The problem:
In the entries that follow, how many lines include "camera"? Give the number and nothing else.

(Records from a collection)
Start of Block
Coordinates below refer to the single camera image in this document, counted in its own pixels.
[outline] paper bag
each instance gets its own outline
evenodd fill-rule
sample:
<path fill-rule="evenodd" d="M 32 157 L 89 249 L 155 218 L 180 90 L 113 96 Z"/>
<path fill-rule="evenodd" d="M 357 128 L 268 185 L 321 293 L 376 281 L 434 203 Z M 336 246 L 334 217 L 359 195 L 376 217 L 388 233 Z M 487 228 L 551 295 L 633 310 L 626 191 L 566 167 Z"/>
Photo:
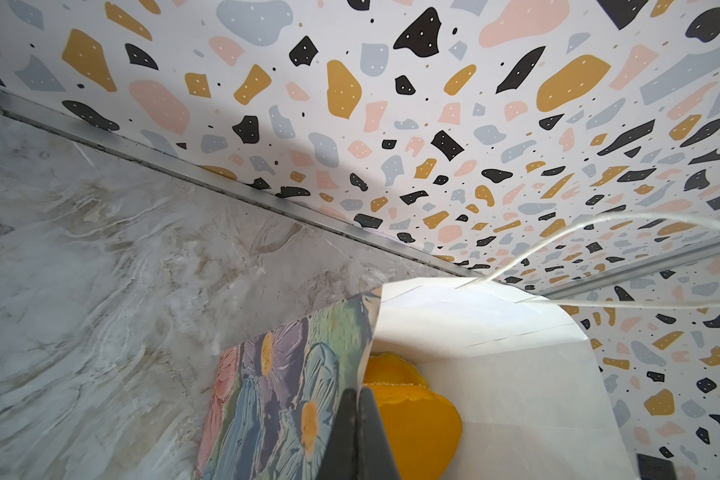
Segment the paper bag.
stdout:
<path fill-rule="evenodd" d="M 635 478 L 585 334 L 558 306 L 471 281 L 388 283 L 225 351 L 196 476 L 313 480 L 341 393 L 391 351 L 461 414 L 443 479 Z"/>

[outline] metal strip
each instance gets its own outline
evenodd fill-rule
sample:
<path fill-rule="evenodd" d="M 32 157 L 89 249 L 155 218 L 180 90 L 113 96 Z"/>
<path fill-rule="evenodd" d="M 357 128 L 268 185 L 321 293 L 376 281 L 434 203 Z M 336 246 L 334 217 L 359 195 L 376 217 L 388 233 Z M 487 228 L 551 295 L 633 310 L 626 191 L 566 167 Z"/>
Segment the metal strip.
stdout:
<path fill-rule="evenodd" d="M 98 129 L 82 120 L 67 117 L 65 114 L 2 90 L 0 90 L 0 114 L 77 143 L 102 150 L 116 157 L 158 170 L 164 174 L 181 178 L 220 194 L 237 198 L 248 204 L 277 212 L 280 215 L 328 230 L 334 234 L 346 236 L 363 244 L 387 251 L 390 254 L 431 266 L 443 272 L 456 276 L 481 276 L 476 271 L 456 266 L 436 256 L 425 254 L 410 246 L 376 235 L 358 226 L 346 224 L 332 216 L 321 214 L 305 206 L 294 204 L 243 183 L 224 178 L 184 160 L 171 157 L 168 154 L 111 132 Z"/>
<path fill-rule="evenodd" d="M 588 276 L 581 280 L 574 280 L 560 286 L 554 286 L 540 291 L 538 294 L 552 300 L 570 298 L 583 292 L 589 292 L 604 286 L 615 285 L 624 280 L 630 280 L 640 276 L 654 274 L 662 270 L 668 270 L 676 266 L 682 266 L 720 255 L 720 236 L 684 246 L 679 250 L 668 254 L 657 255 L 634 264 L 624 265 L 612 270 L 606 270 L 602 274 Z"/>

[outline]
End of Block
Start of Block
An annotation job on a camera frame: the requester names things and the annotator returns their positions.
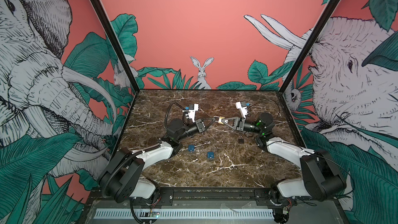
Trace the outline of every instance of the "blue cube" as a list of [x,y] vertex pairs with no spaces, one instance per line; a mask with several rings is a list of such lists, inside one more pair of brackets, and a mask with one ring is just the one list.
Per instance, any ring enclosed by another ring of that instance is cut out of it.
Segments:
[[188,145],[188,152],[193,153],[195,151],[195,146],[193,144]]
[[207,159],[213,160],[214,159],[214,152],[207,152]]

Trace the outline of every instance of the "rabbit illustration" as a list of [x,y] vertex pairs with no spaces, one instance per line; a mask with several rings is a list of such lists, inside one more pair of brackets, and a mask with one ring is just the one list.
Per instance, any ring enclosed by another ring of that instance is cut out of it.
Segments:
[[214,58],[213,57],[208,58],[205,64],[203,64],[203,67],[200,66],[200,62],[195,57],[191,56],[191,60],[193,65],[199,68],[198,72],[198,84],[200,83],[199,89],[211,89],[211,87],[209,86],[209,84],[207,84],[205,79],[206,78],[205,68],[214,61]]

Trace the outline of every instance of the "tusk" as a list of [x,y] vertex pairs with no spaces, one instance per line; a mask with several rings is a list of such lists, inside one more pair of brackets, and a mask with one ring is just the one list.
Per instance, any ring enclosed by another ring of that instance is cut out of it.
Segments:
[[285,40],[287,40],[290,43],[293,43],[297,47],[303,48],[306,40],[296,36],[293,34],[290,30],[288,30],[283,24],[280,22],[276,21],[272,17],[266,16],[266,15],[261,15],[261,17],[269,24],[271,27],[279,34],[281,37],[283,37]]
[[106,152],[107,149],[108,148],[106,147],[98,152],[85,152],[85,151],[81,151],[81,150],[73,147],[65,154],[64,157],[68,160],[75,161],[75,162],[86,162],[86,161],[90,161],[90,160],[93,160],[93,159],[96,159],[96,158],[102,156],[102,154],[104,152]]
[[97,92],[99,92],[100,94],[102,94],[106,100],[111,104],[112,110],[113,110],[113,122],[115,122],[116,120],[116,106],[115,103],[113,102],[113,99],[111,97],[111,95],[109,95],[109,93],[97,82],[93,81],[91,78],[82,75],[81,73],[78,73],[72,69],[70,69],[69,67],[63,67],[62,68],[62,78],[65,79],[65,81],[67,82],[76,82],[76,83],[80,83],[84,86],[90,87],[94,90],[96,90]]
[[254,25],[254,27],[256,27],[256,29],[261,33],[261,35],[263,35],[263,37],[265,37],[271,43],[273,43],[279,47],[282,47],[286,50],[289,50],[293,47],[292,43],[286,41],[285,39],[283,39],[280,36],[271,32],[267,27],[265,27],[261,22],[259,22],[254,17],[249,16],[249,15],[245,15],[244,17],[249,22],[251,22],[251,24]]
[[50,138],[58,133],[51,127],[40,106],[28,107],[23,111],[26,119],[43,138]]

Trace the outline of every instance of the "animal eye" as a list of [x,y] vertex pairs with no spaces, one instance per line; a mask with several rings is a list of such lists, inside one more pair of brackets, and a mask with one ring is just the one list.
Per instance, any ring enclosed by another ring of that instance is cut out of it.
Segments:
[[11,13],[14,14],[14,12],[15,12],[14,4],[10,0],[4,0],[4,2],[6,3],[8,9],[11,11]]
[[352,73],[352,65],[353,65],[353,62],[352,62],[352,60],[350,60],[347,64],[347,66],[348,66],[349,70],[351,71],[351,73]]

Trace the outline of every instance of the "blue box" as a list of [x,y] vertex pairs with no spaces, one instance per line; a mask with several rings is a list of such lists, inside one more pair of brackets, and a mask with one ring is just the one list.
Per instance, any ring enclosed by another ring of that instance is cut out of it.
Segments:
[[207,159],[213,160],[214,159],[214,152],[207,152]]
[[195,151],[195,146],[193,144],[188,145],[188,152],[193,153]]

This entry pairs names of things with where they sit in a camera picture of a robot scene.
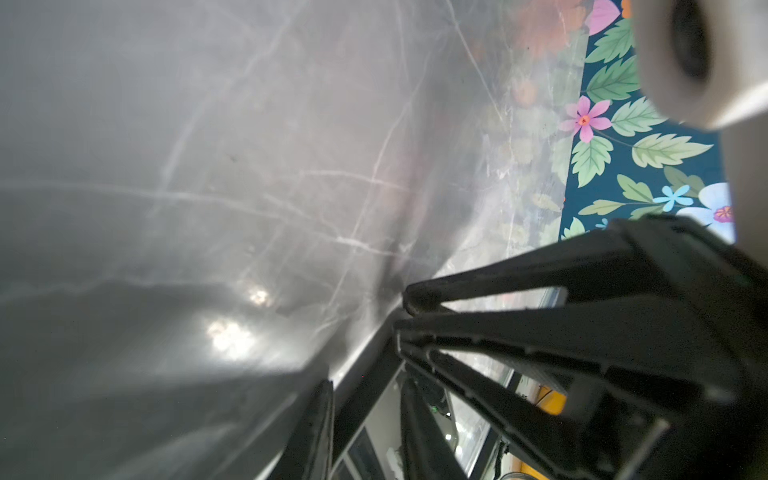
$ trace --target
End of Block
Written solution:
3